STATISTICAL THRESHOLDS:
-log2fc <FLOAT> |log2FC| cutoff for DEG calling (default: 1.0)
-padj <FLOAT> Adjusted p-value (FDR) cutoff (default: 0.05)
-alpha <FLOAT> Target FDR for independent filter (default: 0.05)
MODEL / FILTERING:
-fit_type <STR> Dispersion fit: parametric | mean (default: parametric)
-min_replicates <INT> Cook's filter min replicates (default: 7)
-cooks_filter <BOOL> Apply Cook's outlier filter (default: true)
-independent_filter <BOOL> Apply independent filtering (default: true)
-shrinkage <BOOL> Apply LFC shrinkage to results (default: true)
-min_count_sum <INT> Pre-filter genes with row-sum < N (default: 10)
REPORTING:
-top_n_genes <INT> Top-N DEGs for heatmap (default: 30)
-label_top_n <INT> Top-N gene labels on volcano plot (default: 15)
MISC:
-threads <INT> Threads passed to PyDESeq2 (default: 4)

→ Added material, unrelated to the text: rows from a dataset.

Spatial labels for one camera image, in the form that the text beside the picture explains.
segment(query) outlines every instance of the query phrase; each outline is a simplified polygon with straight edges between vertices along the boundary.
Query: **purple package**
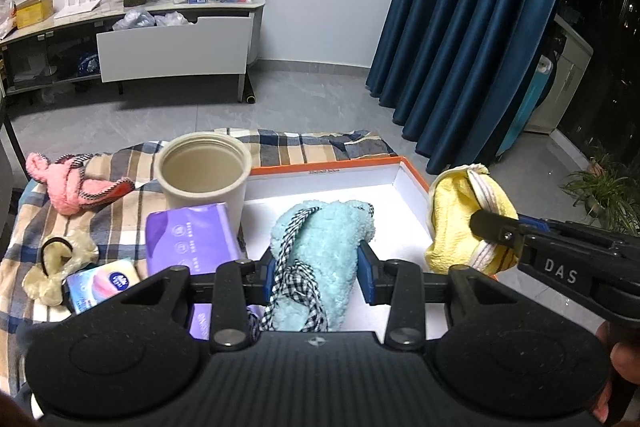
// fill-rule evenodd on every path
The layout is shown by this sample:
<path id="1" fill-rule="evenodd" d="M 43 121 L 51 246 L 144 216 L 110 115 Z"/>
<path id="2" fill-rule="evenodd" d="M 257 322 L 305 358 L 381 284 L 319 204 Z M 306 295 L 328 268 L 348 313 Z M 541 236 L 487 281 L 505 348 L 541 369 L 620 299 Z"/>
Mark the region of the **purple package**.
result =
<path id="1" fill-rule="evenodd" d="M 149 214 L 145 236 L 149 275 L 176 264 L 189 267 L 192 274 L 213 273 L 221 264 L 241 257 L 225 203 Z M 191 336 L 207 340 L 210 319 L 210 304 L 194 305 Z"/>

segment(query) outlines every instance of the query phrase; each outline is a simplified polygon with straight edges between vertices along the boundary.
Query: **tv stand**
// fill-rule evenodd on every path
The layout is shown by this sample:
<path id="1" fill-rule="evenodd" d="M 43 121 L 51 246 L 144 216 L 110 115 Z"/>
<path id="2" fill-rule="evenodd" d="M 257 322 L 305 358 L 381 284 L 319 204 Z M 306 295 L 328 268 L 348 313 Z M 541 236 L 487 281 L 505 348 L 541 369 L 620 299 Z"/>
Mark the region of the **tv stand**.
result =
<path id="1" fill-rule="evenodd" d="M 255 101 L 245 96 L 246 67 L 257 58 L 264 4 L 161 0 L 140 8 L 154 15 L 177 11 L 193 24 L 116 32 L 113 23 L 129 11 L 121 2 L 103 2 L 91 12 L 61 19 L 52 16 L 0 40 L 2 90 L 11 96 L 100 78 L 116 82 L 122 92 L 124 80 L 227 74 L 238 83 L 238 102 Z M 73 59 L 65 58 L 74 46 L 78 51 L 98 51 L 100 73 L 78 76 Z"/>

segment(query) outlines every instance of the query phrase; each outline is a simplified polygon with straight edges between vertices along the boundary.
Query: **yellow box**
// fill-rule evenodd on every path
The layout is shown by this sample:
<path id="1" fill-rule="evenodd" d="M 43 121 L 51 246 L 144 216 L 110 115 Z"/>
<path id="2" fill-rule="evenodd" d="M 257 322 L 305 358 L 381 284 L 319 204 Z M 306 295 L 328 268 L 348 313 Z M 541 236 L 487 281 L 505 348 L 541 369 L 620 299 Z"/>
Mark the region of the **yellow box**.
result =
<path id="1" fill-rule="evenodd" d="M 18 29 L 37 24 L 53 15 L 53 0 L 26 0 L 16 7 Z"/>

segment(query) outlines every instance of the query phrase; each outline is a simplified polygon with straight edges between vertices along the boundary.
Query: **round black cover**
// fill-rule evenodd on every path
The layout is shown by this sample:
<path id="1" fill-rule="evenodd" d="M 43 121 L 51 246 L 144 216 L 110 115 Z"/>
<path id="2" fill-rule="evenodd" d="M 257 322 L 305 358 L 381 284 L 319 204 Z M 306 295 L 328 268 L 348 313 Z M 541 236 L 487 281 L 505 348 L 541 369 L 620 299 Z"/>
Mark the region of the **round black cover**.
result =
<path id="1" fill-rule="evenodd" d="M 436 348 L 444 380 L 470 402 L 511 417 L 591 407 L 609 376 L 604 346 L 560 315 L 523 311 L 494 305 L 447 331 Z"/>
<path id="2" fill-rule="evenodd" d="M 166 403 L 194 377 L 197 341 L 146 306 L 79 315 L 34 341 L 25 373 L 43 409 L 113 419 Z"/>

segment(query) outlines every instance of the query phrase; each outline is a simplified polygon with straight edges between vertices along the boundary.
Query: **light blue towel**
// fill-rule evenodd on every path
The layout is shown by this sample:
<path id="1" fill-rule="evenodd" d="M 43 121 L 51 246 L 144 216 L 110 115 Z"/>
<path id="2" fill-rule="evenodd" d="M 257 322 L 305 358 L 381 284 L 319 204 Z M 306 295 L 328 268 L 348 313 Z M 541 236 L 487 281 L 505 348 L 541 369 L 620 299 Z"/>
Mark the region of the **light blue towel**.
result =
<path id="1" fill-rule="evenodd" d="M 375 234 L 372 206 L 362 201 L 324 203 L 305 201 L 282 214 L 271 230 L 271 252 L 277 259 L 287 225 L 302 208 L 319 206 L 307 218 L 289 255 L 289 265 L 296 259 L 307 263 L 314 271 L 320 297 L 328 319 L 328 330 L 342 326 L 351 287 L 356 277 L 358 245 L 371 241 Z M 300 331 L 309 310 L 306 306 L 281 296 L 273 313 L 277 331 Z"/>

-random_seed <INT> Random seed (default: 42)
EXAMPLES:
# Minimal two-condition contrast
PyDESeq2_v.4.0 -exp_design_csv design.csv -count_table counts.csv \
-exp_name stress_response
# Multi-factor design with explicit contrast and tighter thresholds
PyDESeq2_v.4.0 -exp_design_csv design.csv -count_table counts.csv \
-exp_name treated_vs_ctrl \
-design_factors "batch,condition" \
-reference_level "condition,control" \
-contrast "condition,treated,control" \
-log2fc 1.5 -padj 0.01
# Disable shrinkage and use the mean-dispersion trend
PyDESeq2_v.4.0 -exp_design_csv design.csv -count_table counts.csv \
-exp_name pilot_run \
-shrinkage false -fit_type mean
OUTPUT FILES:
<exp_name>_DEG_results/
├── <exp_name>_results_full.csv Complete DESeq2 results (all genes)

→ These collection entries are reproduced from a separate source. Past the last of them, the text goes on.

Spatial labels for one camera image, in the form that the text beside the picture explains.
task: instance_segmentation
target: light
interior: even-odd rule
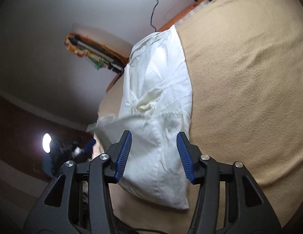
[[[43,149],[46,153],[50,153],[51,149],[50,149],[50,142],[52,141],[52,138],[49,134],[45,134],[43,136],[43,140],[42,140],[42,145],[43,145]]]

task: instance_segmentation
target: wall
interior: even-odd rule
[[[160,28],[193,0],[159,0]],[[6,0],[0,9],[0,89],[80,124],[96,121],[115,76],[96,71],[63,45],[71,31],[104,39],[129,54],[153,32],[155,0]]]
[[[0,204],[19,228],[50,181],[42,171],[43,135],[50,133],[66,143],[83,136],[82,147],[92,137],[84,131],[83,125],[0,91]],[[9,223],[9,218],[2,207],[0,227],[5,228],[4,221]],[[11,226],[7,233],[17,233]]]

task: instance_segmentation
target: bedsheet
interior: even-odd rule
[[[177,32],[193,87],[191,143],[219,162],[242,161],[285,225],[303,200],[303,7],[298,0],[215,0]],[[118,84],[115,97],[122,96]],[[99,115],[108,112],[109,93]],[[187,233],[197,186],[190,186],[187,212],[110,188],[115,214],[130,226]],[[218,227],[222,221],[220,214]]]

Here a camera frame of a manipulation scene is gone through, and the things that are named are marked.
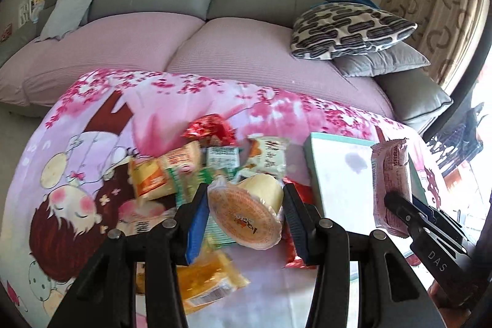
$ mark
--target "patterned pillow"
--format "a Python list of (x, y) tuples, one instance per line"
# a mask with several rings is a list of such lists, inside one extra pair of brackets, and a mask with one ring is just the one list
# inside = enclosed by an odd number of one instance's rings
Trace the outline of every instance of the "patterned pillow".
[(290, 49), (302, 59), (365, 55), (393, 46), (416, 28), (416, 23), (366, 5), (326, 3), (297, 19)]

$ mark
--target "snack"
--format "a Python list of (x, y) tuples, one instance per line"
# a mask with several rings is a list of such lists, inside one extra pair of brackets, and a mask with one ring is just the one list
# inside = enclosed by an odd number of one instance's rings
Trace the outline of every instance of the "snack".
[(239, 166), (238, 147), (211, 146), (207, 148), (207, 167), (234, 169)]
[(189, 173), (200, 168), (201, 157), (200, 144), (195, 140), (158, 159), (162, 168), (175, 168), (177, 172)]
[(150, 200), (140, 203), (137, 199), (128, 200), (118, 209), (116, 228), (126, 236), (148, 232), (166, 218), (172, 218), (176, 208), (166, 210), (163, 204)]
[[(193, 174), (186, 177), (186, 187), (188, 190), (188, 201), (191, 202), (195, 196), (198, 186), (203, 182), (211, 184), (218, 176), (223, 176), (226, 180), (228, 177), (234, 177), (233, 171), (227, 168), (215, 170), (210, 167), (204, 167)], [(215, 220), (208, 216), (207, 226), (205, 227), (205, 235), (213, 240), (217, 247), (232, 245), (234, 242), (223, 230), (219, 228)]]
[[(200, 255), (189, 267), (177, 266), (181, 299), (186, 314), (226, 297), (249, 281), (244, 278), (225, 253), (215, 250), (205, 240)], [(137, 264), (137, 293), (145, 293), (145, 265)]]
[[(312, 193), (311, 187), (307, 185), (299, 184), (298, 182), (291, 181), (287, 177), (284, 178), (286, 184), (294, 184), (299, 197), (304, 203), (314, 204), (314, 195)], [(304, 261), (297, 255), (296, 246), (294, 245), (294, 240), (290, 233), (289, 225), (284, 224), (284, 229), (282, 230), (282, 239), (285, 240), (287, 248), (287, 263), (285, 267), (287, 268), (309, 268), (314, 269), (316, 266), (306, 266)]]
[(243, 176), (264, 172), (276, 178), (285, 176), (285, 150), (289, 140), (277, 136), (248, 136), (252, 143), (249, 158), (240, 171)]
[(412, 202), (407, 140), (389, 140), (371, 148), (376, 227), (384, 228), (392, 235), (408, 238), (407, 226), (384, 205), (384, 197), (391, 191), (398, 191)]
[(158, 199), (177, 192), (173, 170), (162, 168), (158, 159), (137, 162), (131, 158), (128, 169), (137, 199)]
[(236, 133), (219, 114), (208, 114), (192, 121), (183, 135), (190, 140), (199, 140), (201, 146), (236, 146)]
[(258, 250), (280, 241), (283, 197), (280, 183), (267, 174), (256, 174), (238, 185), (220, 176), (208, 187), (210, 215), (217, 225), (240, 245)]

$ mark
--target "curtain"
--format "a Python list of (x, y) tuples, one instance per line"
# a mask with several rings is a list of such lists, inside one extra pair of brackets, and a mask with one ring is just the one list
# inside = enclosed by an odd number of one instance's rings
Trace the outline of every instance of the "curtain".
[(418, 24), (417, 30), (405, 42), (427, 57), (430, 66), (425, 70), (445, 90), (455, 73), (464, 71), (463, 63), (469, 63), (474, 52), (474, 49), (470, 52), (470, 43), (474, 36), (481, 36), (483, 24), (479, 24), (479, 20), (482, 18), (485, 22), (488, 6), (488, 0), (381, 2), (382, 9)]

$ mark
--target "red snack package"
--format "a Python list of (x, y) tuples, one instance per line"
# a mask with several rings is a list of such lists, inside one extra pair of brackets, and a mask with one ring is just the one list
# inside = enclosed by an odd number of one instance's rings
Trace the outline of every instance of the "red snack package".
[(198, 140), (203, 147), (237, 146), (236, 130), (219, 114), (208, 114), (192, 121), (181, 136), (189, 140)]
[[(304, 203), (313, 204), (314, 197), (312, 194), (312, 190), (310, 186), (299, 184), (298, 182), (292, 181), (289, 178), (285, 177), (284, 182), (286, 184), (294, 184), (296, 187), (297, 193), (299, 194), (301, 200)], [(287, 223), (284, 224), (284, 229), (282, 230), (282, 239), (285, 240), (287, 246), (287, 263), (285, 267), (287, 268), (309, 268), (314, 269), (316, 266), (306, 266), (304, 261), (297, 255), (296, 247), (294, 245), (294, 240), (292, 239), (292, 235), (290, 234), (289, 225)]]

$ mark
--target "pink snack package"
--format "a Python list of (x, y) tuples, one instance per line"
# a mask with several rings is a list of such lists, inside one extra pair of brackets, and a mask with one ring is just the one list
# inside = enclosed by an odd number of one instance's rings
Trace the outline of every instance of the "pink snack package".
[(384, 197), (390, 191), (398, 191), (412, 202), (407, 140), (389, 140), (371, 148), (376, 227), (384, 228), (392, 235), (408, 238), (407, 226), (384, 205)]

├── <exp_name>_results_shrunk.csv LFC-shrunken results (all genes)
├── <exp_name>_DEGs.csv Filtered DEGs (|log2FC|, padj cutoffs)
├── <exp_name>_normalized_counts.csv Median-of-ratios normalized counts
├── <exp_name>_vst_counts.csv Variance-stabilizing-transformed counts
├── <exp_name>_PCA_plot.png|pdf PCA — clusters with 95% confidence ellipses
├── <exp_name>_volcano_plot.png|pdf Volcano with top-N gene labels
├── <exp_name>_MA_plot.png|pdf MA plot (mean expression vs. log2FC)
├── <exp_name>_dispersion_plot.png|pdf Dispersion estimates and fitted trend
├── <exp_name>_sample_distance_heatmap.png|pdf Sample-to-sample distance heatmap
├── <exp_name>_top<N>_DEGs_heatmap.png|pdf Top-N DEGs z-scored expression heatmap
├── <exp_name>_pvalue_histogram.png|pdf P-value distribution diagnostic
├── DESeq2_Analysis_Report.html Self-contained HTML report (methods inlined)
├── Results_Summary.txt Human-readable summary
├── run_manifest.json Full parameter record (reproducibility)
└── deg_stats.json Programmatic DEG counts
A zip archive (<exp_name>_DEG_results.zip) is also created next to the folder.
SUPPORT:
Bugs / Questions: bioinformatics@euchrogene.com
============================================================================
- Uninstall old version
sudo EG_tools uninstall -t PyDESeq2 -i managene7/rna-seq_to_tpm_deseq2:v.1.0
- Uninstall v.1.0
sudo EG_tools uninstall -t PyDESeq2_v.1.0 -i managene7/rna-seq_to_tpm_deseq2:v.1.1
- Uninstall v.4.0
sudo EG_tools uninstall -t PyDESeq2_v.4.0 -i managene7/pydeseq2:v.1.0
If you use this pipeline in published research, please cite:
Love MI, Huber W, Anders S (2014) Moderated estimation of fold change and dispersion for RNA-seq data with DESeq2. Genome Biology 15: 550. https://doi.org/10.1186/s13059-014-0550-8
Muzellec B, Telenczuk M, Cabeli V, Andreux M (2023) PyDESeq2: a Python package for bulk RNA-seq differential expression analysis. Bioinformatics 39(9): btad547. https://doi.org/10.1093/bioinformatics/btad547
Benjamini Y, Hochberg Y (1995) Controlling the false discovery rate: a practical and powerful approach to multiple testing. Journal of the Royal Statistical Society B 57(1): 289–300.
EuchroGene PyDESeq2 v4.0 (2026). EuchroGene, LLC. bioinformatics@euchrogene.com
The journal-ready methods section is inlined inside DESeq2_Analysis_Report.html and is parameterized on the actual run settings (design formula, contrast, shrinkage state, alpha, filtering flags), so the text reflects exactly what was run — copy directly from the rendered report into your manuscript.